Self-tracking of personal data is on the rise with 69% of Americans keeping track of some kind of health data. Twenty-one percent of the population use some type of wearable daily. Forty percent of adults in the U.S. say they foresee buying some kind of wearable device. Quantified Self, a community for people who self-track, has meetups in 119 cities in 38 countries and regular international symposiums.
Most people report tracking physical activity, food, and weight. Thirteen million wearable activity trackers have been deployed or subsidized as part of a corporate wellness program. Ten thousand companies worldwide have offered their employees fitness trackers. 110 million wearable sensors were shipped as of the end of 2016 (Neff and Nafus 2016).
Venture capital funding in the self-tracking space doubled since 2017. Furthermore, crowdfunding sites are rewarding quantified self tools. The Misfit Shine, an activity tracker, raised $446k. uBiome, a tool to sequence microbiomes, raised $351k. Pebble, a watch that tracks activity, raised $10 million. Amiigo, a fitness tracker, raised $580k. These products are showing up at the Consumer Electronics Show as well as SXSW (https://technori.com/2018/08/4281-the-beginners-guide-to-quantified-self-plus-a-list-of-the-best-personal-data-tools-out-there/markmoschel/ ).
With all this data accessible to the layperson, is the future of data analytics “Small Data?” Now, with so many devices tracking personal data, I think that there will be a need for non-specialists to crunch their own data.
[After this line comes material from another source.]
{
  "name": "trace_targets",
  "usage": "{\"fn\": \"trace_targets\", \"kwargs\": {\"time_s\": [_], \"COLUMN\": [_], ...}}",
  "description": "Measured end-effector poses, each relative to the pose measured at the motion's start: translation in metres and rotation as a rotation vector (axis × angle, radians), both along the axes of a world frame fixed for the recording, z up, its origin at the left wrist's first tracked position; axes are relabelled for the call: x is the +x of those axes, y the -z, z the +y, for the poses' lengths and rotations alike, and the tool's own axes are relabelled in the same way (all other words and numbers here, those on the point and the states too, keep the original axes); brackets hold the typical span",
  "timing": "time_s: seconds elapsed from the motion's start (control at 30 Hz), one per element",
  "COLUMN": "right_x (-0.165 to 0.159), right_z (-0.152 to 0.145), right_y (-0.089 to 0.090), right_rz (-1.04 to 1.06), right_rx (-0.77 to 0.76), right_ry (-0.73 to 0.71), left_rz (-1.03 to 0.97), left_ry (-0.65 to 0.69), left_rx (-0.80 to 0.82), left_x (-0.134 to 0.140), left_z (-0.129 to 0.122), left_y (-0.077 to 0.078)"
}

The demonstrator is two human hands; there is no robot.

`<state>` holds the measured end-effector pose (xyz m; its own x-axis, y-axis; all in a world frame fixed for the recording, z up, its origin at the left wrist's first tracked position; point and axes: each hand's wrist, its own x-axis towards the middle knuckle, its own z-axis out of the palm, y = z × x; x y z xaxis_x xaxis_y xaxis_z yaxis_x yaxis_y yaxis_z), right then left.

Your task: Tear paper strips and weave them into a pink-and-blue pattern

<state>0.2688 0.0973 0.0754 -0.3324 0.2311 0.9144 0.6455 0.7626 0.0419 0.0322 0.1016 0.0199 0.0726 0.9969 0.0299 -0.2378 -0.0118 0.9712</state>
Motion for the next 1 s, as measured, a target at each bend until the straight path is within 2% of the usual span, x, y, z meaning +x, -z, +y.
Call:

Just as mainframe computers used to take up a whole room and require PhDs to program them, “Big Data” requires teams of experts to evaluate reams of data. I think the future will be laypeople crunching their own small data sets much like people programming their own personal computers. The key is to make data analytics fast and accurate.
I mocked up a website that would allow anyone to run a regression–a data analytic tool that predicts the relationship between two variables. For example, if I had data on weight (in pounds) and calories consumed, I could plug in my data to the website and find out how an increase in one calorie consumed leads to how many pounds increase.
One person I interviewed, Michael, had this to say about how he tracks data and whether he would use a tool like regression analysis:
“Michael: Yeah. I can totally put data in there.
Helen: Well, what do you use to manage your data? Excel? Or?
Michael: Well, it’s a hybrid. I use MyFitnessPal to keep track of my food. My FitnessPal, it’s not the most intuitive app, but it’s all I have at the moment. They have a robust data base of food already loaded in so I don’t have to enter new food. I also have excel, so with that every day I weight myself when I wake up in the morning after I use the restroom. I track that every single morning. And every day there’s a tracker I fill out that tracks if I stayed within my calorie range. Did I meet my step goal for the day and then how well did I sleep, how hungry was I, how stressed was I, and how much energy per and a section for notes. And in addition to tracking my weight every day, once a week, I take measurements in the morning along with my weight. So I measure my arms, my chest, my stomach in 3 different areas and then my thighs. And that’s pretty much it. That’s what I track everything with.”
From my interviews, I discovered in what scenarios might someone use a data analytic tool. Here is a list of items my interviewees mentioned:
- Health—weight loss and calories, blood pressure and salt intake, carbs and weight loss
- Sales people and productivity
- Gas levels and miles driven
- Number of pharmacy scripts fulfilled and revenue
- Number of active users and revenue
- Hours spent preparing for lecture and student satisfaction
- Hours spent writing journal articles and likelihood of publication
- How much you feed a baby and how many hours she sleeps
- Number of conference room square footage and how much productivity
- Return on ad spend
For the data they already keep, my interviewees mentioned that they use Google Drive, Google Sheets, and Google keep because it’s free, it’s accessible on any device, and it’s shareable. At work, they use Excel. Currently, they use Google Analytics to crunch their data at home and Tableau and proprietary software at work. At work, they can also hand the data analytics over to the business insights team.
Producing an analytic tool that is easy to use is not without hurdles. I found I had to do a lot of hand-holding to get my interviewees to use the website correctly. They had basic questions such as, “What does the analytic tool do?” Also, “How do I enter data from my spreadsheet to the analytic tool?” Also, “Is it compatible with Google Sheets, Google Drive, and Google Keep?” Finally, they needed guidance on how to interpret the output.
If we can solve the problem of automating regression analysis and make it easy, fast, and accurate, I think the future of data analytics may just be “Small Data.”